Every line of the data below that holds the string "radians" needs to be reported.

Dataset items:

☆ ☆ ☆ ☆

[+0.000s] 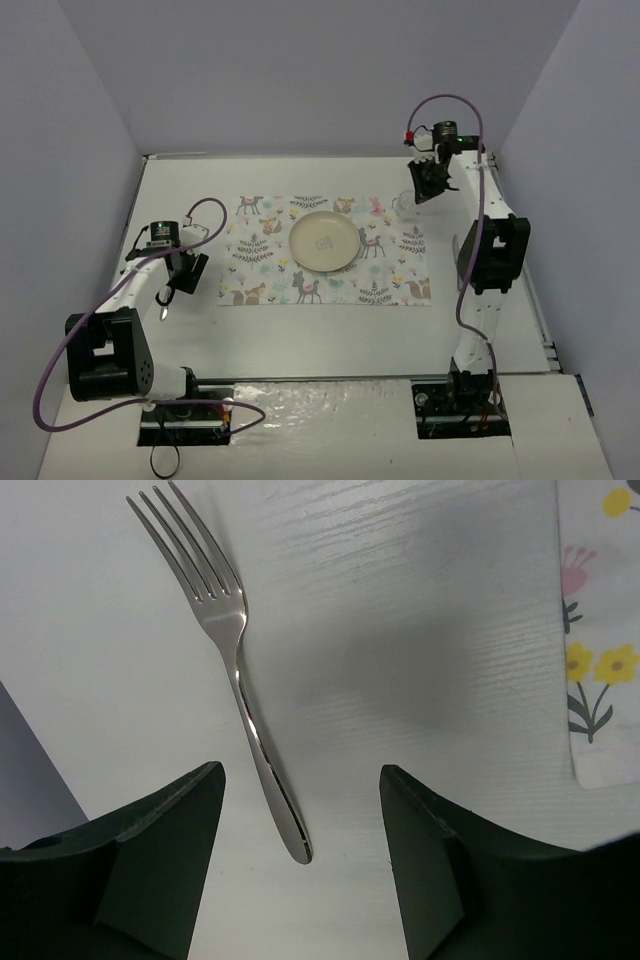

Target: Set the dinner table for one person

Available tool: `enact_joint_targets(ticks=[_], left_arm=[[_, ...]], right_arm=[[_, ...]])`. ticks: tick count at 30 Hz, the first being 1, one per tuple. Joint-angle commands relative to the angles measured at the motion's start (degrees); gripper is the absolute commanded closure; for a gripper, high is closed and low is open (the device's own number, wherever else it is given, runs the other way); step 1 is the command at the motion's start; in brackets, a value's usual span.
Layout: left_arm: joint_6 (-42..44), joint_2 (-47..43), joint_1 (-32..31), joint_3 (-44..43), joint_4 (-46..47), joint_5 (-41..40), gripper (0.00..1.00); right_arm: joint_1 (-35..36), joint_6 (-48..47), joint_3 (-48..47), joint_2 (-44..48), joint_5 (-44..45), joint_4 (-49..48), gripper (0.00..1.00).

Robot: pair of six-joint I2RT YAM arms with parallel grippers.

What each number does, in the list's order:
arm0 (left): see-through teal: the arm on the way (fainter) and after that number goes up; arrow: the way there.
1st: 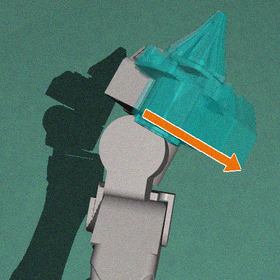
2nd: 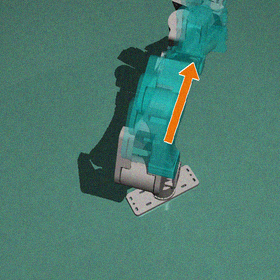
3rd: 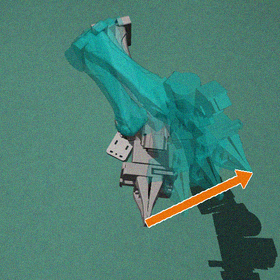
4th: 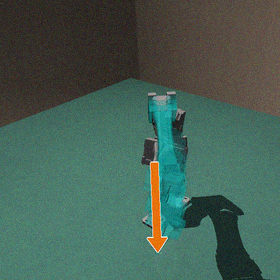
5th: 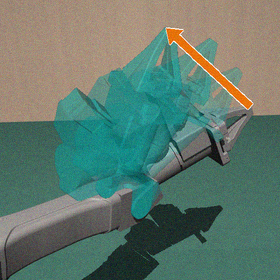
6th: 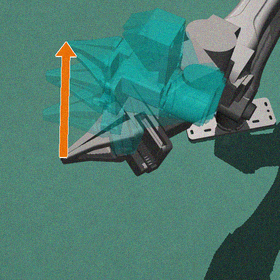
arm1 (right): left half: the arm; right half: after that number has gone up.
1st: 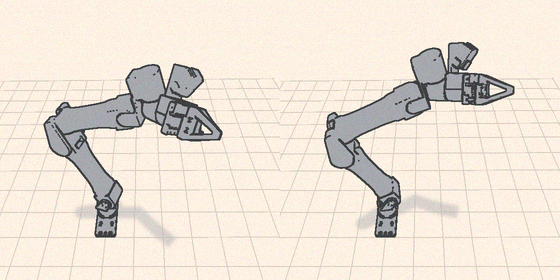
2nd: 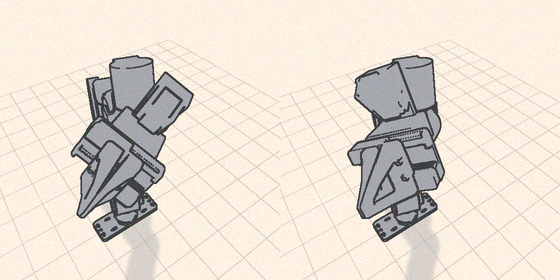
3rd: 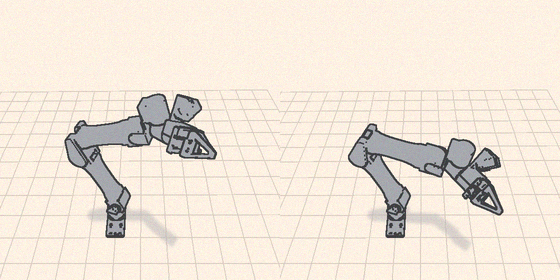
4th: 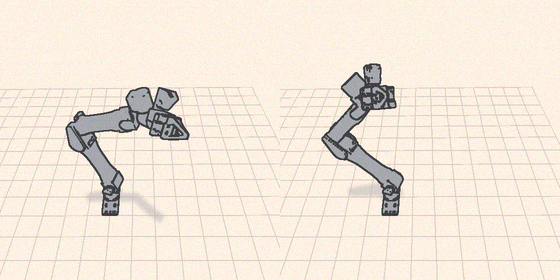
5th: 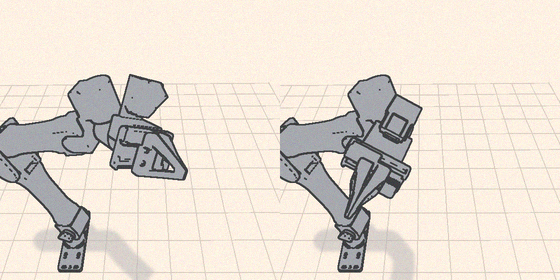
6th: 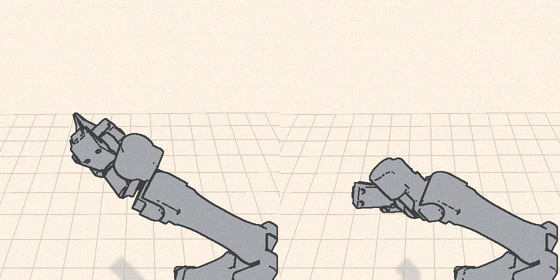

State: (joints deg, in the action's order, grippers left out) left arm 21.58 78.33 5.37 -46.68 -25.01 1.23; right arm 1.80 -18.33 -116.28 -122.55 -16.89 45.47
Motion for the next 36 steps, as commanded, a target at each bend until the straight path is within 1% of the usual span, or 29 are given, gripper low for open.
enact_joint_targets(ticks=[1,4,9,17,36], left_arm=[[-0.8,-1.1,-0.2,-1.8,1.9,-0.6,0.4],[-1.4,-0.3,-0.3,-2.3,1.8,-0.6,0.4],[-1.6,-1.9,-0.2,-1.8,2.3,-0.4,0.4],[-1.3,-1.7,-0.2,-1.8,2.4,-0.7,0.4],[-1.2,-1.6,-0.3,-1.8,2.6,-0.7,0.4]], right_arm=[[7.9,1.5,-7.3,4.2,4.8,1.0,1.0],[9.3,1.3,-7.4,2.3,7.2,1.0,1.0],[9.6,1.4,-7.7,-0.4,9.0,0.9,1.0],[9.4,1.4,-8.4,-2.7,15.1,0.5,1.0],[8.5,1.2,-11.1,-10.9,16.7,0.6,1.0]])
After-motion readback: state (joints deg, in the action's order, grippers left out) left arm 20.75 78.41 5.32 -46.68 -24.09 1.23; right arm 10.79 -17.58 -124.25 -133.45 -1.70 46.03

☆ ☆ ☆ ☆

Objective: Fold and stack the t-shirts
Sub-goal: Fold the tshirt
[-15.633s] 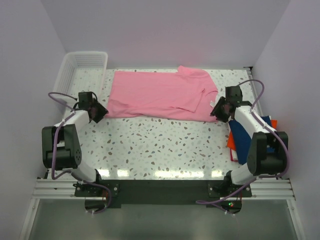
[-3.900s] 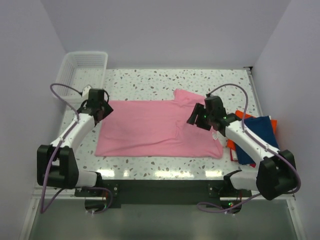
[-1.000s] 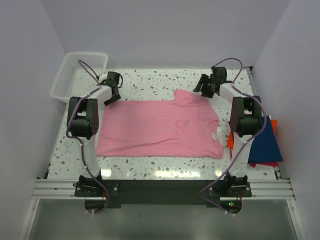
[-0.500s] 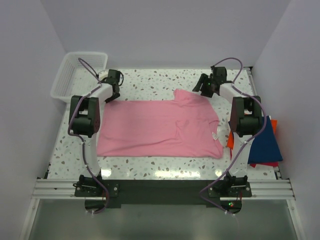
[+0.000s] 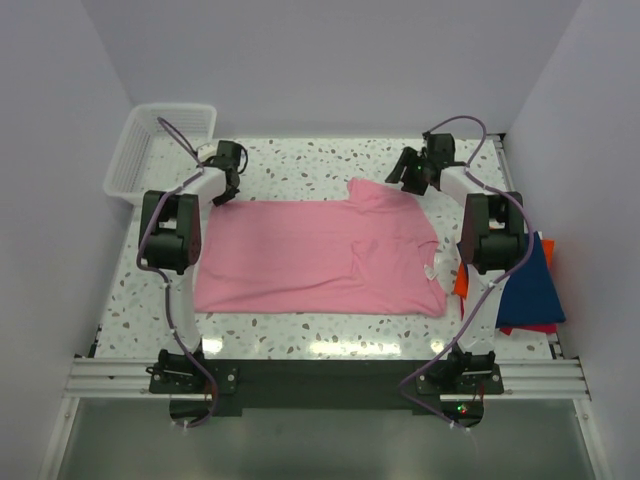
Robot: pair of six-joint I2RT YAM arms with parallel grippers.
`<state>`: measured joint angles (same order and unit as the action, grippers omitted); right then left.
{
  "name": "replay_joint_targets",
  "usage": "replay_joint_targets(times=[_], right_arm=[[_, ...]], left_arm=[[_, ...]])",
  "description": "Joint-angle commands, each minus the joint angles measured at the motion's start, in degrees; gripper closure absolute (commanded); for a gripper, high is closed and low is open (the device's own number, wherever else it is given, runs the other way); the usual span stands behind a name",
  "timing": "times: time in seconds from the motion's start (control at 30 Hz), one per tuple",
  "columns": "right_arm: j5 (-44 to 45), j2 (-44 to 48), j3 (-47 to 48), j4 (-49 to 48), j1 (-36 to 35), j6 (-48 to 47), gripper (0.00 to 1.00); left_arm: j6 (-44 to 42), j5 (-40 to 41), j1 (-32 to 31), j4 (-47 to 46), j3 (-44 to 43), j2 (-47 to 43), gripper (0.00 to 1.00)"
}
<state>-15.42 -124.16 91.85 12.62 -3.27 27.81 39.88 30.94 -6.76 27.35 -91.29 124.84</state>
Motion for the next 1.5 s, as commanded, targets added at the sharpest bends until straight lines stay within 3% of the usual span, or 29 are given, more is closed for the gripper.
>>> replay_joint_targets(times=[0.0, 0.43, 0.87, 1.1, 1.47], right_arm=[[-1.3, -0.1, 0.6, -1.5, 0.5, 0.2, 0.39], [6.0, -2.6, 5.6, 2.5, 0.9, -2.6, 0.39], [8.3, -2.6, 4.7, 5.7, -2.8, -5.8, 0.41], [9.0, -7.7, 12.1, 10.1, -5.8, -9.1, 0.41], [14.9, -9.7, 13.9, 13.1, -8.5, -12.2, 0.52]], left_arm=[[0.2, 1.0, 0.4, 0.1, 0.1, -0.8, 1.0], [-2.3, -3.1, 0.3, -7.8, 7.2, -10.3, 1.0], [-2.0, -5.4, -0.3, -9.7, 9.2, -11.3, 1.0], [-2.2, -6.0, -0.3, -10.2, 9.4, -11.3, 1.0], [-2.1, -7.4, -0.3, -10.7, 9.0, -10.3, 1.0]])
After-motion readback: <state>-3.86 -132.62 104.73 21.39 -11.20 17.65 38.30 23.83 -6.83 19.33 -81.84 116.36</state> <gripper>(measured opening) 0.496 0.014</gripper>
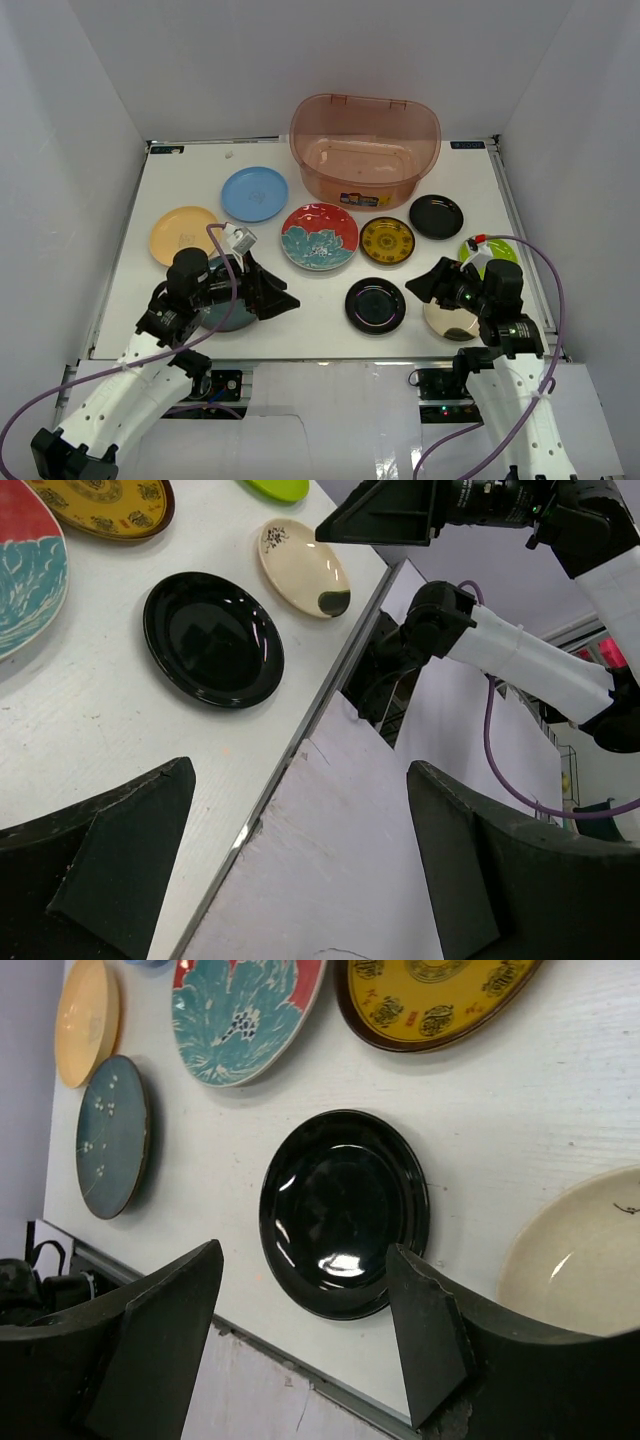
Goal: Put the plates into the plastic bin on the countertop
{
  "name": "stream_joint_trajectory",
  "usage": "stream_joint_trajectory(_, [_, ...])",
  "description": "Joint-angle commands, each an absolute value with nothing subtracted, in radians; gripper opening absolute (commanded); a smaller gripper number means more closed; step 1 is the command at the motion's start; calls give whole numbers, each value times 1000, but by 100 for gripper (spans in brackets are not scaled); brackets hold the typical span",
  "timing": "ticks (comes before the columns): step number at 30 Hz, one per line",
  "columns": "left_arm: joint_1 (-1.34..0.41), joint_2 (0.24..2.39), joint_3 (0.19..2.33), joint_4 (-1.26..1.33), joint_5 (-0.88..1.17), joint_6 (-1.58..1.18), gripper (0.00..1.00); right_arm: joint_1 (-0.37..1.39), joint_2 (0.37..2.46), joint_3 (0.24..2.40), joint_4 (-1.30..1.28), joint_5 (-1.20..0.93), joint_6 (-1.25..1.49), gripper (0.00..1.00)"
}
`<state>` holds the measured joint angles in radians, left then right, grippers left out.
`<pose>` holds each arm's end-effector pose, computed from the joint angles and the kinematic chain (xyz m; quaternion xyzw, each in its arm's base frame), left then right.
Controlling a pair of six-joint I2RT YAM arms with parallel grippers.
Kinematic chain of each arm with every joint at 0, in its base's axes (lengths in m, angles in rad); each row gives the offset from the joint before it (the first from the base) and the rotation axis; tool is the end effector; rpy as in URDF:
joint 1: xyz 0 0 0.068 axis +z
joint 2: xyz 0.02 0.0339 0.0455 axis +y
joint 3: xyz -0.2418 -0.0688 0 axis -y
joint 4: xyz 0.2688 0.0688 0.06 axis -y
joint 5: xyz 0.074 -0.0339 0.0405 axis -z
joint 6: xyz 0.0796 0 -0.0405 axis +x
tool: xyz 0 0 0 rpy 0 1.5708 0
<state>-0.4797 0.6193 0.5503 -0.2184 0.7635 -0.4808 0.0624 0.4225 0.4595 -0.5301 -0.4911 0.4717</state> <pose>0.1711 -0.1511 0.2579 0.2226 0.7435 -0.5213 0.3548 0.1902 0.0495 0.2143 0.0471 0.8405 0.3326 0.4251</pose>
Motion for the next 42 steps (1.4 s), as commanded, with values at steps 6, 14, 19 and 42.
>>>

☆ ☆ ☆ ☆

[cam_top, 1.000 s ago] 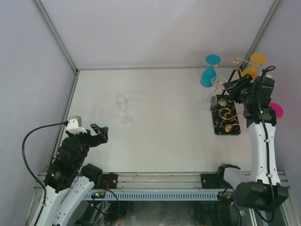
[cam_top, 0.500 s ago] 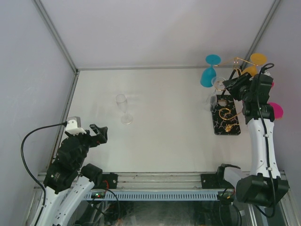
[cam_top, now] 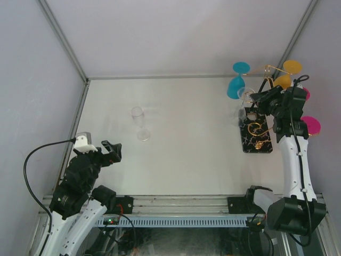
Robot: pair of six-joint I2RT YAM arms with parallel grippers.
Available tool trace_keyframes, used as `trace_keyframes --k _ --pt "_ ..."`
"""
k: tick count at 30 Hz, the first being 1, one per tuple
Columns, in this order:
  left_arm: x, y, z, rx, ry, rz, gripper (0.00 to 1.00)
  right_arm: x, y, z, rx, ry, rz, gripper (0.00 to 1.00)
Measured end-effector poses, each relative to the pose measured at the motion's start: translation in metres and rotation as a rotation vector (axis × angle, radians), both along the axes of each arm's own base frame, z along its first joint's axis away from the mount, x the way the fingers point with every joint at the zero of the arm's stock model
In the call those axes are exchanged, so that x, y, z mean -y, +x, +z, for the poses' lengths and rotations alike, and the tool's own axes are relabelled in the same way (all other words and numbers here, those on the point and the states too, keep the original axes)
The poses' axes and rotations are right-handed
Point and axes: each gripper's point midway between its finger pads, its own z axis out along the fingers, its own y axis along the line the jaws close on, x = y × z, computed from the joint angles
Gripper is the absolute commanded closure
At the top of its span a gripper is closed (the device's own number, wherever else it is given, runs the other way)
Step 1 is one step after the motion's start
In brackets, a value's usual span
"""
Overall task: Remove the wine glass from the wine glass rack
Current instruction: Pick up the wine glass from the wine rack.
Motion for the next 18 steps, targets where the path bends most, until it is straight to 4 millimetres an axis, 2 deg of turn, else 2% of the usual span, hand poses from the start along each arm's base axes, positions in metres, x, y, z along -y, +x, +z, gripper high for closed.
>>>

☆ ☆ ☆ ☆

TASK RESPONSE:
  "description": "Joint-angle commands, each an absolute value with nothing subtracted, in radians; gripper opening absolute (commanded); a smaller gripper number means more closed; step 1 is the command at the motion's start; calls give whole numbers, each value times 1000, but by 100 for gripper (spans in brackets are not scaled); brackets hold the typical span",
`<state>` holds the measured joint angles in radians, left then right, grippers left out.
Measured end-effector poses, each relative to the pose measured at the motion's start: translation in metres and rotation as a rotation vector (axis × angle, radians), both along the axes of each arm's own base frame, z along its first joint's axis away from the mount, x the way the fingers point with every joint at the zero of the arm's stock model

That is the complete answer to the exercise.